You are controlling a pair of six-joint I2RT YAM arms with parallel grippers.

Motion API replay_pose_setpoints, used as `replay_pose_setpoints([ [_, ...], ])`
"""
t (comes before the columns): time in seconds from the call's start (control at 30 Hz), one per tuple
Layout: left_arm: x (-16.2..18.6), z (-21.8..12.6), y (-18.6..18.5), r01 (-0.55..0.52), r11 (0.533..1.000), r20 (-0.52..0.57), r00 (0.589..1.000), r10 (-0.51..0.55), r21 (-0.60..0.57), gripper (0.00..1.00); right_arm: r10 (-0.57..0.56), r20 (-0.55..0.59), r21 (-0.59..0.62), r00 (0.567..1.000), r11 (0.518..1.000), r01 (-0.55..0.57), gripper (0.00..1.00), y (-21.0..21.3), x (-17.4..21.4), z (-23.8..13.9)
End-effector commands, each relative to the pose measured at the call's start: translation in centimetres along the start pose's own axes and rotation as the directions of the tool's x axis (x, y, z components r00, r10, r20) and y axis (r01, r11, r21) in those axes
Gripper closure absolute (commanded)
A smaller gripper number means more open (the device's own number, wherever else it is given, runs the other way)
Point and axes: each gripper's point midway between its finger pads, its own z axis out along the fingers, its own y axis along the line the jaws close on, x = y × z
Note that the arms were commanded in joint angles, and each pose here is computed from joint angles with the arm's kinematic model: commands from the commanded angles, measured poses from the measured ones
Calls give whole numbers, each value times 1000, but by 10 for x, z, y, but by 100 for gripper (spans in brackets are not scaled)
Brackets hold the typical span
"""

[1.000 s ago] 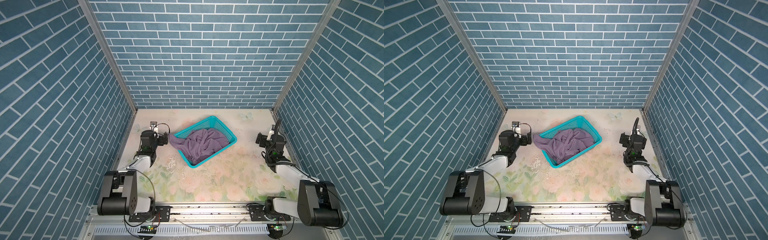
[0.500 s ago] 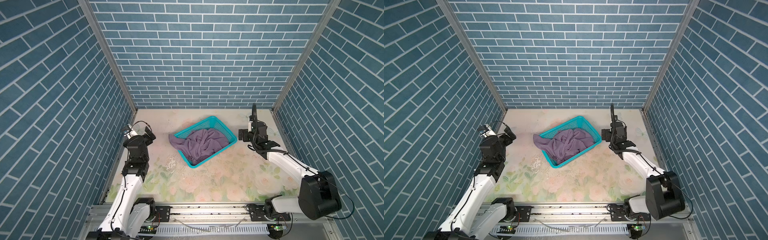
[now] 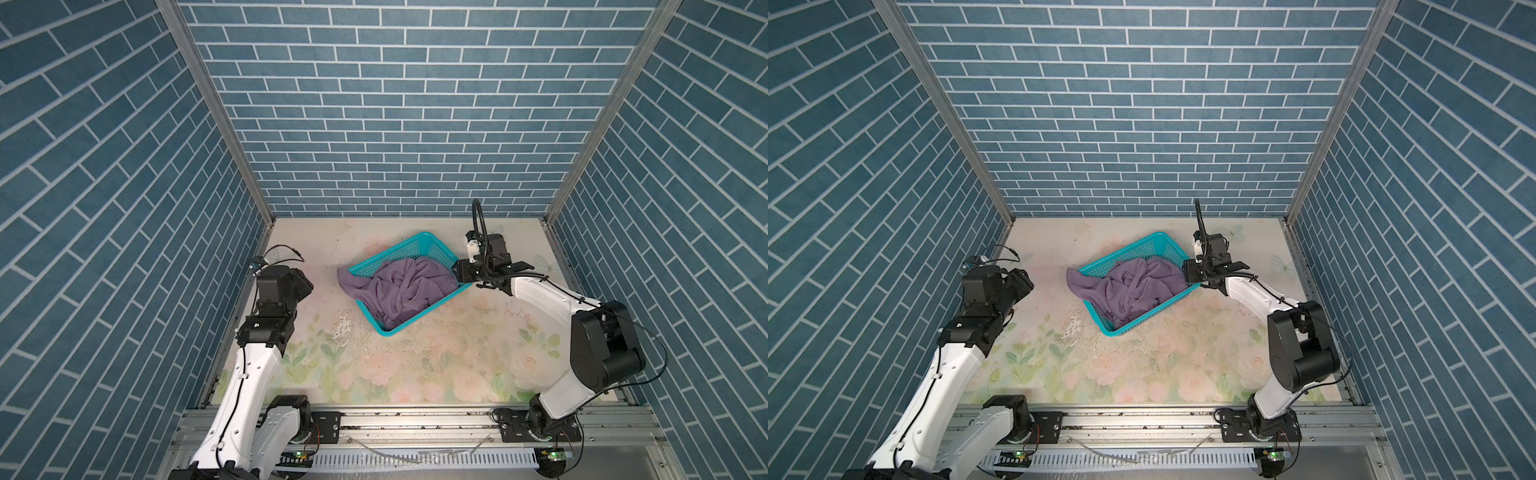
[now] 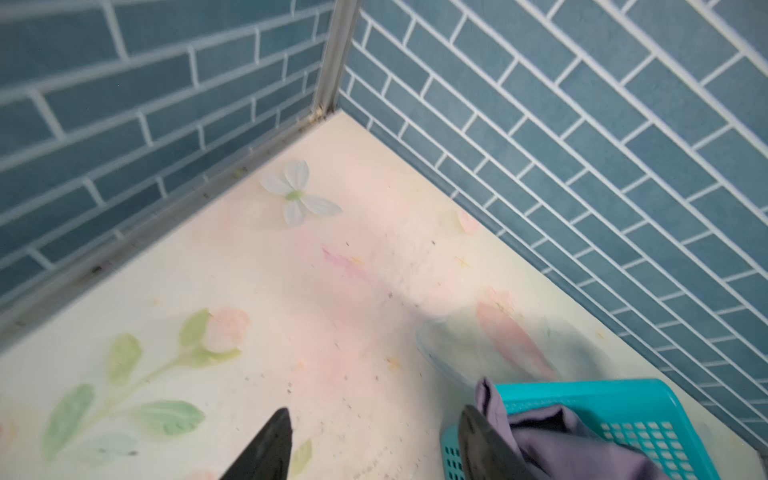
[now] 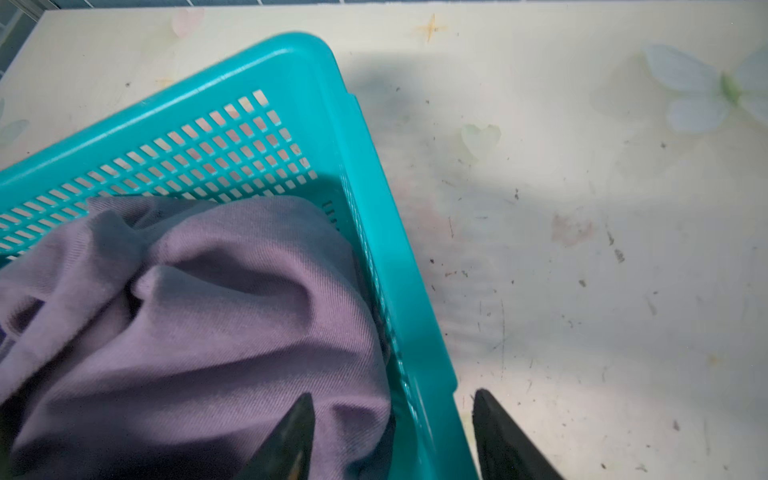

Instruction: Fold and stack the trousers

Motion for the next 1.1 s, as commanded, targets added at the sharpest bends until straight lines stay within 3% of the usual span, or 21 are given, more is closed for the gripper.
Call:
replay_pose_setpoints([
  [0.0, 54, 11, -15, 47, 995, -187, 982, -29, 93, 39, 73, 2, 49, 997, 996, -73, 38, -9, -3, -1],
  [0.2, 99, 32, -37, 8, 994, -274, 961, 24, 113, 38, 75, 75, 179, 994, 980, -87, 33, -35, -5, -26],
  [0.47, 140, 62, -119, -116, 967, -358, 913, 193, 226, 40, 103, 170, 300, 980, 942, -151, 29, -70, 1, -71],
  [0.63, 170, 82, -195, -153, 917, -402, 863, 306, 369, 47, 104, 234, 315, 967, 932, -177, 29, -79, -8, -111],
  [0.87, 196, 90, -304, -145, 821, -409, 811, 419, 553, 47, 151, 264, 314, 953, 920, -233, 25, -85, 8, -138],
  [0.97, 212, 79, -334, -149, 789, -405, 792, 456, 597, 49, 142, 239, 253, 961, 946, -203, 19, -73, 9, -134],
  [1.07, 223, 75, -340, -131, 788, -421, 787, 451, 601, 49, 124, 206, 186, 971, 969, -164, 16, -60, 7, -129],
])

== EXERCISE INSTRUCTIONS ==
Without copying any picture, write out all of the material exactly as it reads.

== RESULT ==
You are controlling a pair of six-joint I2RT YAM arms with parallel grippers.

Motion API replay_pose_setpoints, used as `replay_pose_setpoints([ [_, ...], ])`
"""
t (comes before the columns): time in seconds from the call's start (control at 30 Hz), one per tuple
Layout: left_arm: x (-16.2..18.6), z (-21.8..12.6), y (-18.6..18.5), r01 (-0.55..0.52), r11 (0.533..1.000), r20 (-0.52..0.57), r00 (0.589..1.000), r10 (-0.51..0.55), r21 (-0.60..0.57), gripper (0.00..1.00); right_arm: r10 (-0.57..0.56), r20 (-0.55..0.59), r21 (-0.59..0.62), r00 (0.567..1.000), r11 (0.518..1.000), r01 (-0.55..0.57), gripper (0.00..1.00), y (-21.0..21.3), x (-17.4..21.4), z (-23.8..13.9)
End-effector commands, each relative to the pose measured at the call's start: translation in centimetres along the start pose's own axes and rotation as the directions of the tool's x axis (x, y, z components r00, r10, r20) and y axis (r01, r11, r21) in those axes
Gripper closure absolute (commanded)
A smaller gripper number means more open (the device's own number, wherever else it is given, runs the other way)
Point and axes: each gripper's point midway between its finger pads, its own z axis out along the fingers, its own y axis along the line the jaws close on, x = y × z
Note that the arms were commanded in joint angles, and each pose here is computed from joint angles with the arm's kinematic model: commands from the commanded angles, measured poses from the measured ones
Calls give whole numbers, each value times 1000, but by 10 for x, z, y, but by 100 for gripper (spans in brackets are not scaled)
Brackets hold the typical span
"""

[1.000 s ago] 
[0.500 s ago] 
[now] 
[now] 
[now] 

Instruction: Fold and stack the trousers

Motion for the next 1.1 s, as commanded, targets added at the sharpest bends until straight lines stay within 3% of the usual span, or 21 are given, more is closed for the gripper.
Call:
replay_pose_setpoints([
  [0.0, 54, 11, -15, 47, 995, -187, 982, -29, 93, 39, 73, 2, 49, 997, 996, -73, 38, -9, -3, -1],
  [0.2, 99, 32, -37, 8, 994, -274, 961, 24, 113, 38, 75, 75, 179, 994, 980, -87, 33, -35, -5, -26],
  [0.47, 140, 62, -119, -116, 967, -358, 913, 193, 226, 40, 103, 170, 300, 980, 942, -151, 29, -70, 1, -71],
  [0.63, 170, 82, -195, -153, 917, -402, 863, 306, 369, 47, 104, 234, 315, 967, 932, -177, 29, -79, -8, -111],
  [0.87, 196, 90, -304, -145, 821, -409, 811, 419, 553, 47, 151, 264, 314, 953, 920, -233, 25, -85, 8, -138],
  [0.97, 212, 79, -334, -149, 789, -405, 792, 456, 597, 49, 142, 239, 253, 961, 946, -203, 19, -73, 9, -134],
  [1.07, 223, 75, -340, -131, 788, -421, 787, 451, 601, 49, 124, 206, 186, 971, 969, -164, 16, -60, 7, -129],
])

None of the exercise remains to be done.